Parametric Sensitivity Analysis for Biochemical Reaction Networks based on Pathwise Information Theory

TL;DR

This paper introduces a pathwise information-theoretic sensitivity analysis method for complex stochastic biochemical networks, enabling efficient parameter sensitivity assessment in high-dimensional models without gradient computations.

Contribution

The authors develop a novel pathwise sensitivity analysis approach based on Relative Entropy Rate and Fisher Information Matrix, suitable for large-scale stochastic reaction networks.

Findings

The method efficiently quantifies parameter sensitivities using path-space information measures.

The Fisher Information Matrix reveals hidden parameter dependencies.

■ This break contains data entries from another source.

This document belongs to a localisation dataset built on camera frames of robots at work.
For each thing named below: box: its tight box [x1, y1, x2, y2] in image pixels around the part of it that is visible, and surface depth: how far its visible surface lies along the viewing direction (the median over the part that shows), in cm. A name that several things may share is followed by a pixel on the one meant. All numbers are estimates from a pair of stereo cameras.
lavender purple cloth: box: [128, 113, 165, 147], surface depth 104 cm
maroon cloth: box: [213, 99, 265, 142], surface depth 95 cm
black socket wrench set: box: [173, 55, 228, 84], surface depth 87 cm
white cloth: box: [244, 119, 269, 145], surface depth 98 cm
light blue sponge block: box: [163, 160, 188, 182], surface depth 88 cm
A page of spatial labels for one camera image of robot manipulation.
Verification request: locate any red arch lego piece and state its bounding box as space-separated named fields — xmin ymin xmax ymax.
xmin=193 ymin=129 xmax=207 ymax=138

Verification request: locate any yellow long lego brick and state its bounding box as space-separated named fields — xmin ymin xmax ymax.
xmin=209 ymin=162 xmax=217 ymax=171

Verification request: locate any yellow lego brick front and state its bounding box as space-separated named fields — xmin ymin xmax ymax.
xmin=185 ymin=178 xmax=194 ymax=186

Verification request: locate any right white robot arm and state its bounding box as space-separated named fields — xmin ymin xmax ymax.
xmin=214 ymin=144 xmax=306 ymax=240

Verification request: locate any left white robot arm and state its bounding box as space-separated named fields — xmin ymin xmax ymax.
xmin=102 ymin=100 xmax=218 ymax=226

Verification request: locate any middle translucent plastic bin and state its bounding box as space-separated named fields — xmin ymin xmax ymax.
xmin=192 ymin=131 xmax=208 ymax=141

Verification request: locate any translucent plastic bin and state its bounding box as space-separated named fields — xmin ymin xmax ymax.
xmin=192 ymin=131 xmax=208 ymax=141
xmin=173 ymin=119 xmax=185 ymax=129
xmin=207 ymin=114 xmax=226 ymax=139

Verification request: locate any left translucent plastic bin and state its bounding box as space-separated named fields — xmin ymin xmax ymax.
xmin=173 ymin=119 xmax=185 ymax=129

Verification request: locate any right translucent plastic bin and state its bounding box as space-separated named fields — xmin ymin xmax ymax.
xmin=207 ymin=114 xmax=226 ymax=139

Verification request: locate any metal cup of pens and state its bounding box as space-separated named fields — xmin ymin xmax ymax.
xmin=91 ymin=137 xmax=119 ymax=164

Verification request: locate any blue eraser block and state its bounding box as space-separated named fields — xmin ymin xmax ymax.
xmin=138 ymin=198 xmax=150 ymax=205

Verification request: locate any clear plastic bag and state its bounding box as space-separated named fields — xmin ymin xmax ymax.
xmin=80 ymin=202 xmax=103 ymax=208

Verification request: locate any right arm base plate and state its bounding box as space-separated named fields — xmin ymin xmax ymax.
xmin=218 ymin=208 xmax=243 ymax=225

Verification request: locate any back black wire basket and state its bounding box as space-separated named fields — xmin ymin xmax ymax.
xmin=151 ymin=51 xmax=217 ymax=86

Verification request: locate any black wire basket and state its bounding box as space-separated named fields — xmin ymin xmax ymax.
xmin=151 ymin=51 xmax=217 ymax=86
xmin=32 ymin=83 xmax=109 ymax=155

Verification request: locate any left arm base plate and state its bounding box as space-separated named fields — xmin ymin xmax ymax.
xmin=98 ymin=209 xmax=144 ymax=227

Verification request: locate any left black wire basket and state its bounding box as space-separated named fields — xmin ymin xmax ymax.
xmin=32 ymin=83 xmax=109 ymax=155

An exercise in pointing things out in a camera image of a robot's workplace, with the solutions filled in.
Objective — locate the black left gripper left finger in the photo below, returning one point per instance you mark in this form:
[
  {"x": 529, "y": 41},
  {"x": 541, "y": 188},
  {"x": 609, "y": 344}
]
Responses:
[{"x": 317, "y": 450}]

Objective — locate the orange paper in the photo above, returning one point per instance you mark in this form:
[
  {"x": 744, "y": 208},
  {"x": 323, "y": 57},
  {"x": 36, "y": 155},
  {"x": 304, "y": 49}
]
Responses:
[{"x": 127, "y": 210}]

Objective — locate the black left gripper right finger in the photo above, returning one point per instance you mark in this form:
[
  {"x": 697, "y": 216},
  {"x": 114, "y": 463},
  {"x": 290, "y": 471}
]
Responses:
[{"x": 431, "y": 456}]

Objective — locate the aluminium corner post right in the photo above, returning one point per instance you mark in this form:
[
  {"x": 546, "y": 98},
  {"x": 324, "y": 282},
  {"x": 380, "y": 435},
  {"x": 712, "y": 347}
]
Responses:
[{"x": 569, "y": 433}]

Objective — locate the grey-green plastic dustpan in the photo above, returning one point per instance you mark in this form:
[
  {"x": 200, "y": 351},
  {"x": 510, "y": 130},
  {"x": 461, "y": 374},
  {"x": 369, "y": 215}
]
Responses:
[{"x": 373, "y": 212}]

The approach reduces computational cost compared to traditional finite difference methods.

Abstract

Stochastic modeling and simulation provide powerful predictive methods for the intrinsic understanding of fundamental mechanisms in complex biochemical networks. Typically, such mathematical models involve networks of coupled jump stochastic processes with a large number of parameters that need to be suitably calibrated against experimental data. In this direction, the parameter sensitivity analysis of reaction networks is an essential mathematical and computational tool, yielding information regarding the robustness and the identifiability of model parameters. However, existing sensitivity analysis approaches such as variants of the finite difference method can have an overwhelming computational cost in models with a high-dimensional parameter space. We develop a sensitivity analysis methodology suitable for complex stochastic reaction networks with a large number of parameters. The proposed approach is based on Information Theory methods and relies on the quantification of information loss due to parameter perturbations between time-series distributions. For this reason, we need to work on path-space, i.e., the set consisting of all stochastic trajectories, hence the proposed approach is referred to as "pathwise". The pathwise sensitivity analysis method is realized by employing the rigorously-derived Relative Entropy Rate (RER), which is directly computable from the propensity functions. A key aspect of the method is that an associated pathwise Fisher Information Matrix (FIM) is defined, which in turn constitutes a gradient-free approach to quantifying parameter sensitivities. The structure of the FIM turns out to be block-diagonal, revealing hidden parameter dependencies and sensitivities in reaction networks.